**What you have to do**
Using the entries below, output each line exactly from the first through the one that contains "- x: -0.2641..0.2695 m".

(Dataset records)

★ ★ ★ ★ ★

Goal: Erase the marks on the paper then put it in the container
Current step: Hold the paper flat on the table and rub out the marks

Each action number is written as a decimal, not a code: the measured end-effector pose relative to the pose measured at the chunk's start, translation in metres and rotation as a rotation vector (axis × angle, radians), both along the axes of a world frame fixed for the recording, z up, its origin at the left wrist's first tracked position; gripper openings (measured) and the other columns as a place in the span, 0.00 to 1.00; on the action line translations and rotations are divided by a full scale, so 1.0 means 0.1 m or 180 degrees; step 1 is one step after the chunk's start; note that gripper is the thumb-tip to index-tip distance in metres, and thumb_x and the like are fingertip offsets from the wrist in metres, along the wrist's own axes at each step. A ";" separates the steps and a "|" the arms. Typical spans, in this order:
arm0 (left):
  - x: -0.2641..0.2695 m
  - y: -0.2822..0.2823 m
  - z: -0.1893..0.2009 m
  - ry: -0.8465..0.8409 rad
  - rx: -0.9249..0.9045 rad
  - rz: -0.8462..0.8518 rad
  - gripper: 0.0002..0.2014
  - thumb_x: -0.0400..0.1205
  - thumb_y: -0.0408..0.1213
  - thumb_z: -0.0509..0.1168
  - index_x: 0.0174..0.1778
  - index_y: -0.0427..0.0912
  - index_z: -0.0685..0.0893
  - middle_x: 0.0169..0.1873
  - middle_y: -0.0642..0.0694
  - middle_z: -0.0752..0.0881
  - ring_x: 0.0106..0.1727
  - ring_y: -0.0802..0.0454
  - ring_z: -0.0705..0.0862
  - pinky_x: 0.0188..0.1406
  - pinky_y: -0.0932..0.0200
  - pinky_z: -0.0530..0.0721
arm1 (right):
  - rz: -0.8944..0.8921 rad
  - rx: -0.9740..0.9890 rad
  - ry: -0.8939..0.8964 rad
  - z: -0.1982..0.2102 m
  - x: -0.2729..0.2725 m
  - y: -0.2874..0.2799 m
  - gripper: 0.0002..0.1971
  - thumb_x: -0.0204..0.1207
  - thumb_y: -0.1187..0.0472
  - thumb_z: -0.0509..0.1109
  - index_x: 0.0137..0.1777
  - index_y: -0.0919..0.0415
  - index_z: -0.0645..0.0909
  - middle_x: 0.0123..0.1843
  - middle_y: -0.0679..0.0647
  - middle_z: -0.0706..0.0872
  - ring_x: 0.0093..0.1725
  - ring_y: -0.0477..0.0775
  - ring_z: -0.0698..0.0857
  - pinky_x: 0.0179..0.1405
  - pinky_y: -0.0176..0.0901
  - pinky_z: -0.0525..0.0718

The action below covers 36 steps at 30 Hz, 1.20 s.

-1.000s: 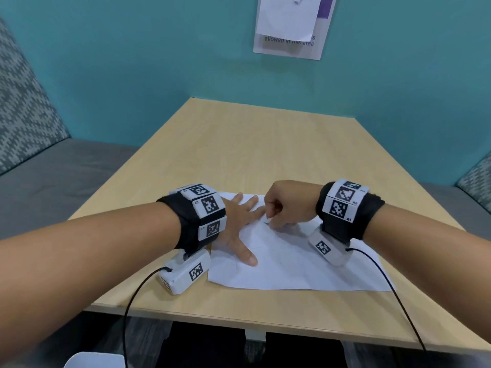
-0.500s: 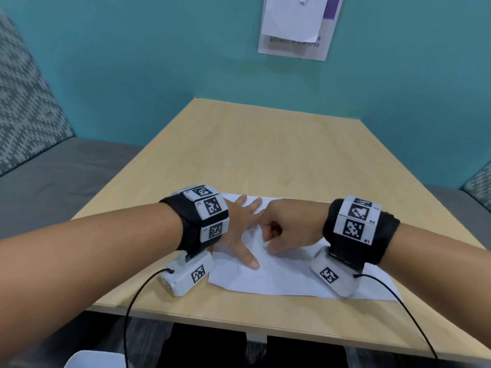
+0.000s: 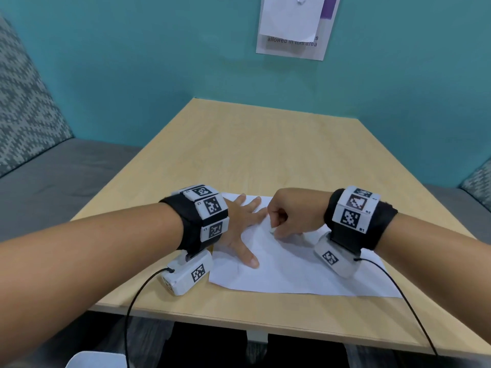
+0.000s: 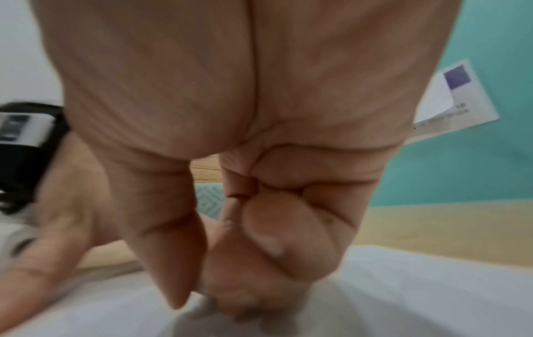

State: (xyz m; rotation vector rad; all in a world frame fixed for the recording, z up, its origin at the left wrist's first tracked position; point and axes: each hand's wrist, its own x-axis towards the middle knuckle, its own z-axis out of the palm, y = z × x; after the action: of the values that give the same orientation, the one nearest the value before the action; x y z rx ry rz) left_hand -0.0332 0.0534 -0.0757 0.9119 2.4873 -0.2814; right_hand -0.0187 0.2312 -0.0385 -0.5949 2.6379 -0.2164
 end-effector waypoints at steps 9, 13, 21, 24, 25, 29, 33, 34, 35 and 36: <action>0.00 0.00 0.01 -0.0015 -0.0032 0.0014 0.61 0.67 0.76 0.66 0.84 0.62 0.31 0.85 0.54 0.30 0.86 0.42 0.33 0.78 0.24 0.48 | -0.0096 0.0007 -0.0011 0.01 -0.01 0.02 0.06 0.68 0.59 0.76 0.38 0.60 0.86 0.29 0.49 0.88 0.25 0.44 0.80 0.30 0.37 0.78; 0.00 -0.01 0.02 -0.0055 -0.0006 -0.0033 0.59 0.68 0.75 0.66 0.83 0.65 0.31 0.84 0.52 0.29 0.85 0.40 0.33 0.77 0.23 0.49 | 0.0247 -0.0045 -0.0186 -0.05 0.14 -0.09 0.05 0.70 0.56 0.76 0.36 0.55 0.83 0.32 0.48 0.87 0.28 0.43 0.79 0.28 0.30 0.76; 0.01 -0.02 0.02 -0.0103 0.0119 -0.0019 0.55 0.69 0.74 0.67 0.83 0.69 0.37 0.84 0.53 0.29 0.85 0.41 0.31 0.76 0.23 0.46 | 0.0330 0.0009 -0.0109 -0.06 0.17 -0.16 0.07 0.71 0.57 0.75 0.35 0.55 0.80 0.29 0.43 0.81 0.27 0.41 0.76 0.29 0.29 0.73; 0.00 -0.02 0.01 -0.0054 0.0065 -0.0027 0.57 0.67 0.76 0.67 0.84 0.68 0.36 0.85 0.53 0.31 0.86 0.40 0.33 0.77 0.22 0.48 | 0.0190 0.0026 0.0037 -0.02 0.07 -0.09 0.04 0.71 0.57 0.75 0.38 0.56 0.84 0.33 0.46 0.86 0.29 0.43 0.79 0.30 0.32 0.76; 0.00 -0.02 0.01 -0.0026 0.0034 -0.0018 0.59 0.67 0.76 0.66 0.84 0.67 0.34 0.85 0.54 0.31 0.86 0.41 0.34 0.77 0.23 0.49 | 0.0062 0.0028 0.0111 0.00 0.03 -0.04 0.04 0.70 0.58 0.75 0.38 0.57 0.84 0.34 0.49 0.88 0.29 0.45 0.80 0.31 0.35 0.77; 0.03 -0.01 0.04 -0.0005 0.0008 -0.0006 0.58 0.69 0.74 0.67 0.85 0.64 0.35 0.85 0.52 0.31 0.86 0.40 0.34 0.77 0.24 0.49 | 0.0217 0.0062 0.0114 -0.05 0.10 -0.08 0.05 0.72 0.58 0.74 0.38 0.56 0.83 0.35 0.46 0.86 0.31 0.43 0.79 0.33 0.35 0.76; 0.06 0.02 0.09 -0.0019 -0.0015 -0.0008 0.57 0.69 0.74 0.67 0.85 0.64 0.37 0.85 0.52 0.32 0.86 0.38 0.34 0.77 0.23 0.49 | 0.0202 -0.0007 0.0091 -0.04 0.13 -0.10 0.05 0.71 0.57 0.75 0.37 0.53 0.82 0.32 0.43 0.83 0.29 0.41 0.78 0.30 0.31 0.74; 0.07 0.03 0.10 -0.0011 -0.0014 0.0015 0.57 0.69 0.74 0.68 0.85 0.64 0.38 0.86 0.51 0.32 0.86 0.38 0.34 0.77 0.23 0.48 | 0.0151 -0.0032 0.0096 -0.03 0.11 -0.08 0.05 0.71 0.57 0.75 0.37 0.54 0.82 0.31 0.44 0.84 0.29 0.42 0.79 0.30 0.32 0.74; 0.08 0.03 0.11 0.0007 0.0004 0.0046 0.57 0.69 0.73 0.68 0.86 0.63 0.40 0.86 0.51 0.33 0.85 0.38 0.33 0.77 0.22 0.47 | 0.0117 -0.0067 0.0074 -0.01 0.10 -0.08 0.05 0.71 0.57 0.75 0.37 0.54 0.82 0.31 0.46 0.85 0.28 0.43 0.80 0.30 0.32 0.74; 0.10 0.02 0.13 0.0040 0.0049 0.0079 0.56 0.69 0.74 0.68 0.86 0.63 0.41 0.86 0.50 0.33 0.85 0.39 0.32 0.78 0.22 0.45 | 0.0094 -0.0114 0.0032 -0.01 0.10 -0.07 0.06 0.71 0.56 0.75 0.37 0.53 0.81 0.32 0.48 0.86 0.28 0.44 0.81 0.29 0.31 0.75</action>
State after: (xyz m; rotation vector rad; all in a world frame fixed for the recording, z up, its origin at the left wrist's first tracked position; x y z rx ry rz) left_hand -0.0231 0.0556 -0.0631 0.8874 2.5135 -0.2610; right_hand -0.0084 0.2238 -0.0393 -0.6479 2.6379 -0.2530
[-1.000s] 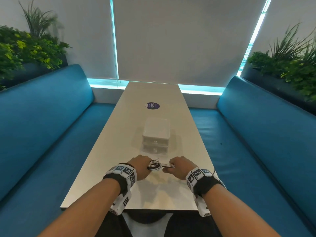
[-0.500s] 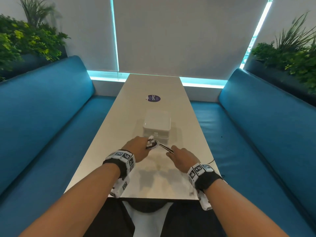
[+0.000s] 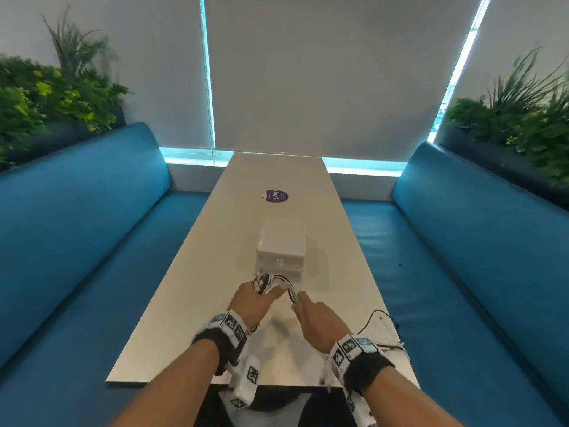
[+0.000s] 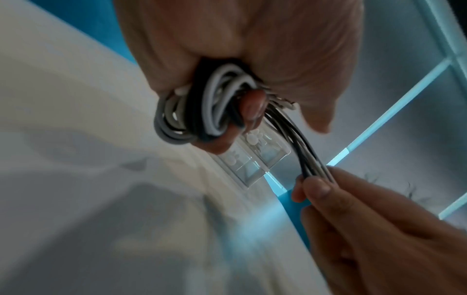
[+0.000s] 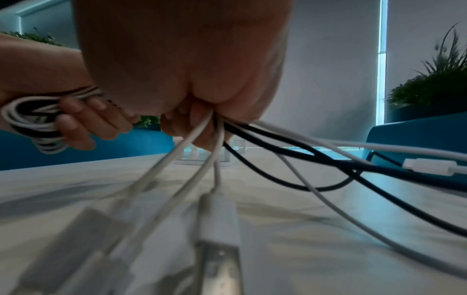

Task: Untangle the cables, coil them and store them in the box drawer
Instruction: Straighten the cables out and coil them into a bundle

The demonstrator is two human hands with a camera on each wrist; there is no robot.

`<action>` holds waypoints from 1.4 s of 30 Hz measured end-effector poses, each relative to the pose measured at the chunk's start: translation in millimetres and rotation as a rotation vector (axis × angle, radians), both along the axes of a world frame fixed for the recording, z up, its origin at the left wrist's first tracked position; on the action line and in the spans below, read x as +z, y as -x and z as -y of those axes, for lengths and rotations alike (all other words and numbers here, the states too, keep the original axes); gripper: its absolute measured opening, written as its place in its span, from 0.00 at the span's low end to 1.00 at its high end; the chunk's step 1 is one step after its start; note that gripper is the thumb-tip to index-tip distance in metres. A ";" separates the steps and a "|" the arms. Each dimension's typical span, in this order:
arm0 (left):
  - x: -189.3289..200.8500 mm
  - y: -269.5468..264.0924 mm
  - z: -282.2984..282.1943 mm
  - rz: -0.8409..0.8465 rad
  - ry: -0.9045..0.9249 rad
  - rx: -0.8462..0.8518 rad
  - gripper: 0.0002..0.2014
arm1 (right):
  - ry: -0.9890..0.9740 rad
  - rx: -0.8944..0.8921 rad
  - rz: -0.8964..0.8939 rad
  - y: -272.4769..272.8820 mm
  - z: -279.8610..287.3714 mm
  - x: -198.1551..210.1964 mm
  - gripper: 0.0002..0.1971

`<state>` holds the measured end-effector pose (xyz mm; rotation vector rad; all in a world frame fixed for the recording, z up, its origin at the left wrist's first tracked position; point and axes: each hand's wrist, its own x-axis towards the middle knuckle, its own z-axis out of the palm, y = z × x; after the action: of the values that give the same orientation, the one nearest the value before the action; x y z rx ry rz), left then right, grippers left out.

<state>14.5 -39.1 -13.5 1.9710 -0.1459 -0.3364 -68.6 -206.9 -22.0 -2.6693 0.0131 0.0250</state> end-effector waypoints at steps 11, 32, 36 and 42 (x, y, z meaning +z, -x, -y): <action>1.1 8.0 26.2 -0.294 0.135 0.156 0.25 | 0.039 0.144 -0.097 -7.0 -40.1 14.2 0.14; 45.1 -4.4 12.5 -0.214 0.522 0.200 0.24 | -0.081 0.079 -0.301 -15.6 12.2 17.6 0.19; 42.6 -4.9 9.3 -0.033 0.115 0.033 0.26 | 0.128 0.098 -0.257 -20.1 16.7 17.6 0.20; 38.8 6.1 8.8 0.142 -0.116 -0.351 0.16 | 0.327 0.075 -0.138 -31.3 15.0 32.4 0.16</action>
<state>8.5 -47.9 25.3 2.0827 -0.5791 -0.4385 -37.3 -221.9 10.4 -2.9877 -0.0425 0.2520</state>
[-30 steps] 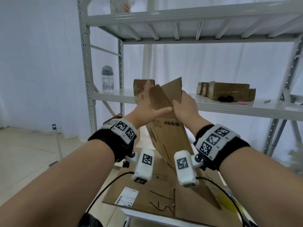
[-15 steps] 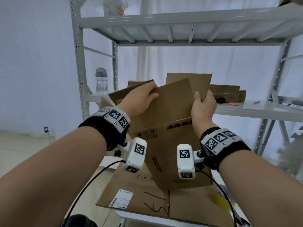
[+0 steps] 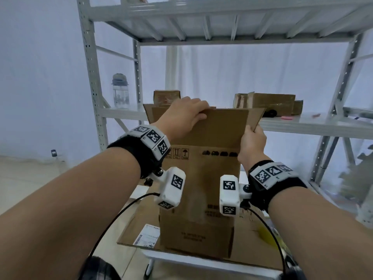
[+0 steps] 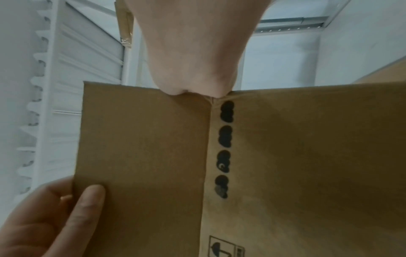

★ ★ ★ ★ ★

**Written solution**
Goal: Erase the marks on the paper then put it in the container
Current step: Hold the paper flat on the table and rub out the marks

Each action number is written as a decimal, not a code: the measured end-effector pose relative to the pose measured at the chunk's start, translation in metres and rotation as a rotation vector (axis × angle, radians), both along the axes of a world frame fixed for the recording, z up, its origin at the left wrist's first tracked position; gripper openings (measured) and the other columns as a place in the span, 0.00 to 1.00; on the action line translations and rotations are divided by a full scale, so 1.0 means 0.1 m or 180 degrees; step 1 is one step after the chunk's start; note that gripper is the thumb-tip to index-tip distance in metres, and thumb_x and the like are fingertip offsets from the wrist in metres, along the wrist's own axes at each step. A ";" separates the steps and a "|" the arms. Typical spans, in this order:
arm0 (left):
  - x: -0.2641..0.2695 m

That completes the response.